# Encryption in Hive
<a name="hive-encryption"></a>

This section describes the encryption types Amazon EMR supports.

# Parquet modular encryption in Hive
<a name="hive-parquet-modular-encryption"></a>

Parquet modular encryption provides columnar level access control and encryption to enhance privacy and data integrity for data stored in Parquet file format. This feature is available in Amazon EMR Hive starting with release 6.6.0.

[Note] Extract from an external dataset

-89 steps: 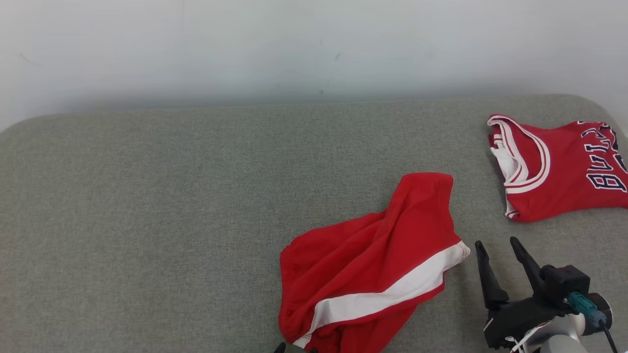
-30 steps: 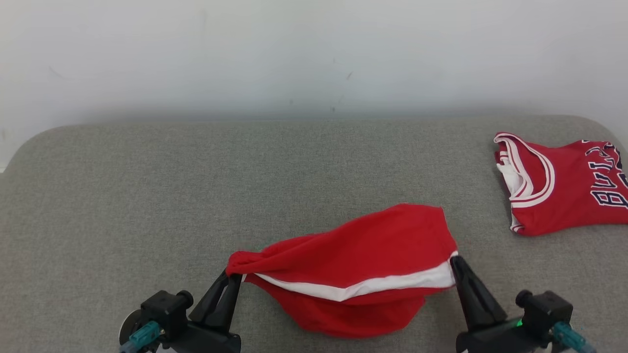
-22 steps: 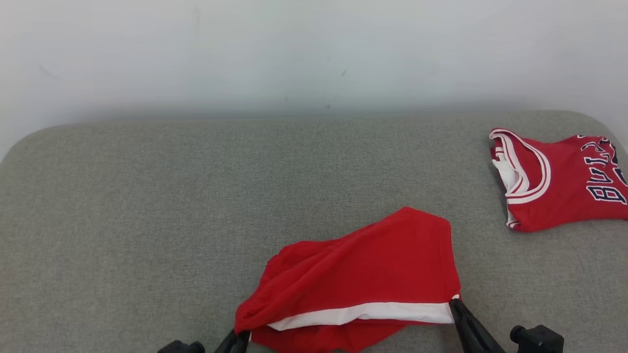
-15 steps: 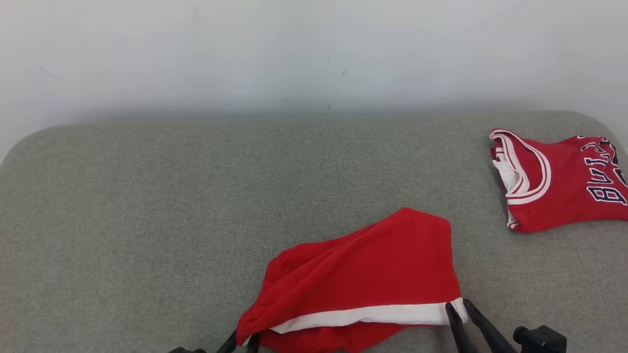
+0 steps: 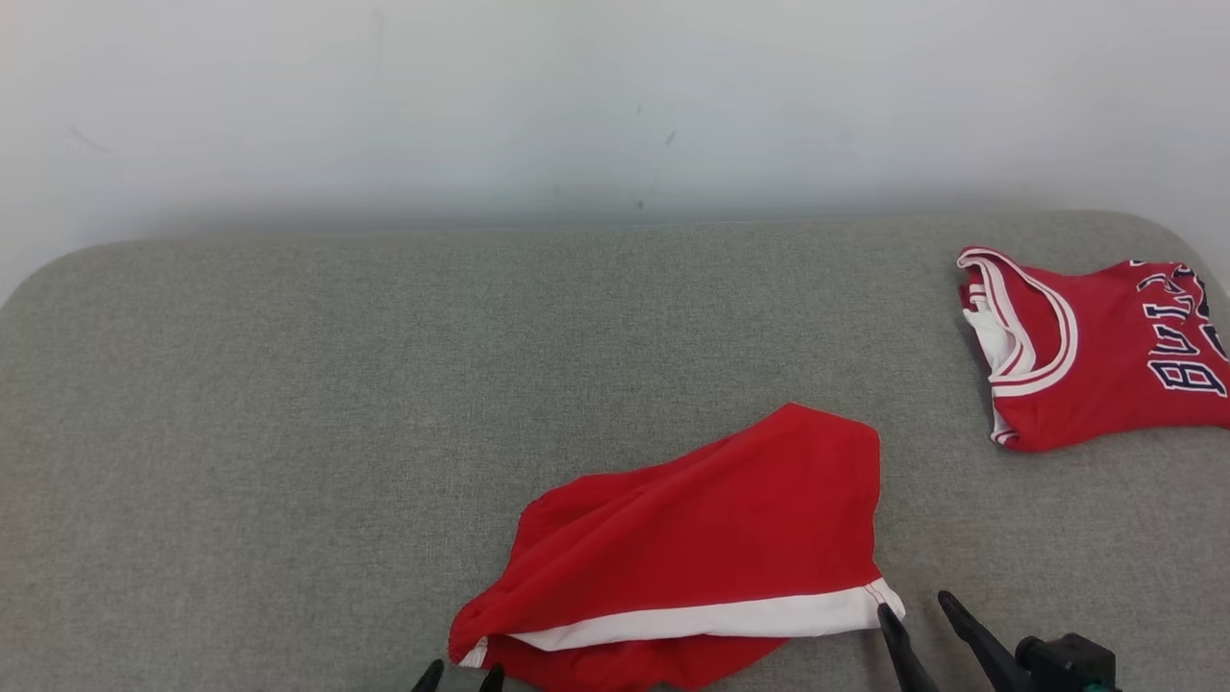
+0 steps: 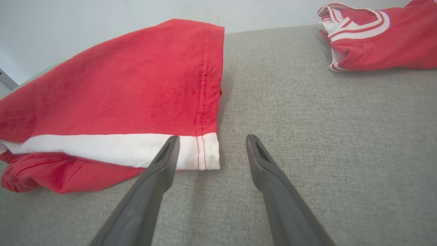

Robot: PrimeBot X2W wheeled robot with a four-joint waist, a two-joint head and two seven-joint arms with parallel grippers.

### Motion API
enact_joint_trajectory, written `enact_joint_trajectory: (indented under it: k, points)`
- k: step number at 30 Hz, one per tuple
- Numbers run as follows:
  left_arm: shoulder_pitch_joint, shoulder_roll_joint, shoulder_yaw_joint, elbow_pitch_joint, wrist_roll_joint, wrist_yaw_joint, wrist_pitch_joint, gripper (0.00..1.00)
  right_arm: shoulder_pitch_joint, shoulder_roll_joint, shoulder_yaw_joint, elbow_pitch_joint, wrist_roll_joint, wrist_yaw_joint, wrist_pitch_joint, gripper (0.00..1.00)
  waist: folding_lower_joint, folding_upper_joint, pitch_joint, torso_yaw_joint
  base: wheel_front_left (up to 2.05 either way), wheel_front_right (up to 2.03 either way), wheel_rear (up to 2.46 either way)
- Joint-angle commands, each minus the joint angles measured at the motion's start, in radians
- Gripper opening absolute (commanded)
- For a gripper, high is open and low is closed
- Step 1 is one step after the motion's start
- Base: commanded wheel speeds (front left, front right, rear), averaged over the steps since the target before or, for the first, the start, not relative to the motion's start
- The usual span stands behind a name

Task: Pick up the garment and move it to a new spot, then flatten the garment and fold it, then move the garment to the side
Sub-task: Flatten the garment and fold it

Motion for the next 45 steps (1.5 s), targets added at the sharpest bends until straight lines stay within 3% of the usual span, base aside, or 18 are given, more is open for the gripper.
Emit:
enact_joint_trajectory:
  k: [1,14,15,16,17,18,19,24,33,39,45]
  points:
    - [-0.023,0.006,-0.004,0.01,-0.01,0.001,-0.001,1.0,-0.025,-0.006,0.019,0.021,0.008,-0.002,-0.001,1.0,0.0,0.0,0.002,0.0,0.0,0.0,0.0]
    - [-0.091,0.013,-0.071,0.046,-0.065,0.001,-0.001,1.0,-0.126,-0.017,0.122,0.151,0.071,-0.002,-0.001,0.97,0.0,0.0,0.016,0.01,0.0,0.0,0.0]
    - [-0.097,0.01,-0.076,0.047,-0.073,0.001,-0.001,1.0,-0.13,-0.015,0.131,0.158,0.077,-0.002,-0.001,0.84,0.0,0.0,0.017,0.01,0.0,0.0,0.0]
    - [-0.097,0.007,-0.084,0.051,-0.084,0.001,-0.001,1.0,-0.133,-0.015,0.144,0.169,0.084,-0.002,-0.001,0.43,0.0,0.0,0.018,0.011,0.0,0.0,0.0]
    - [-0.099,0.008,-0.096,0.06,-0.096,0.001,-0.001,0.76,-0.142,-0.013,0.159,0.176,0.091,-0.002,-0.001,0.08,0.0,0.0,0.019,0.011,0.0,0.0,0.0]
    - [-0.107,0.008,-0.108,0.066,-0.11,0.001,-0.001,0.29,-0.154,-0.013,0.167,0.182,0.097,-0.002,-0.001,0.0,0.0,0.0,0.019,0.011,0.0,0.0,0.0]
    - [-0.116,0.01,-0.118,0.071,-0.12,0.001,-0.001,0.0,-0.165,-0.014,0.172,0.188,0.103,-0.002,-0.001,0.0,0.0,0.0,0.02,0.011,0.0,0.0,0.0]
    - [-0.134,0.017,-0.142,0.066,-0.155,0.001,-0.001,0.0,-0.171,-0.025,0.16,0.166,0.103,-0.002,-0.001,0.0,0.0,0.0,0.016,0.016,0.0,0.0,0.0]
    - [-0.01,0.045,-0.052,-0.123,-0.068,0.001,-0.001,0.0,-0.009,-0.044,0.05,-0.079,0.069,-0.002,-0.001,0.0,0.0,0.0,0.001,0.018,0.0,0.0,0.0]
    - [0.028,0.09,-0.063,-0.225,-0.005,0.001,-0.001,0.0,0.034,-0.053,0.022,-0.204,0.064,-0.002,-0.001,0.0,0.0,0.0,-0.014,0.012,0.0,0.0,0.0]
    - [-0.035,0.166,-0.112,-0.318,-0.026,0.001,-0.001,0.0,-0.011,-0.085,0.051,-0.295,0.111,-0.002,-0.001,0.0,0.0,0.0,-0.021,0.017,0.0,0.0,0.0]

Previously supported solutions for security and integrity, which include encrypting files or encrypting the storage layer, are described in [Encryption Options](https://docs.aws.amazon.com/emr/latest/ManagementGuide/emr-data-encryption-options.html) in the Amazon EMR Management Guide. These solutions can be used for Parquet files, but leveraging the new features of the integrated Parquet encryption mechanism provides granular access to the column level, as well as improvements in performance and security. Learn more about this feature on the Apache github page [Parquet Modular Encryption](https://github.com/apache/parquet-format/blob/master/Encryption.md).

Users pass configurations to Parquet readers and writers using Hadoop configurations. The detailed configurations for users to configure readers and writers to enable encryption as well as toggle advanced features are documented at [PARQUET-1854: Properties-driven Interface to Parquet Encryption Management](https://docs.google.com/document/d/1boH6HPkG0ZhgxcaRkGk3QpZ8X_J91uXZwVGwYN45St4/edit) 

## Usage examples
<a name="usage-examples"></a>

The following example covers creating and writing to a Hive table using AWS KMS for managing encryption keys.

1. Implement a KmsClient for the AWS KMS service as described in the document [PARQUET-1373: Encryption Key Management Tools](https://docs.google.com/document/d/1bEu903840yb95k9q2X-BlsYKuXoygE4VnMDl9xz_zhk/edit). The following sample shows an implementation snippet.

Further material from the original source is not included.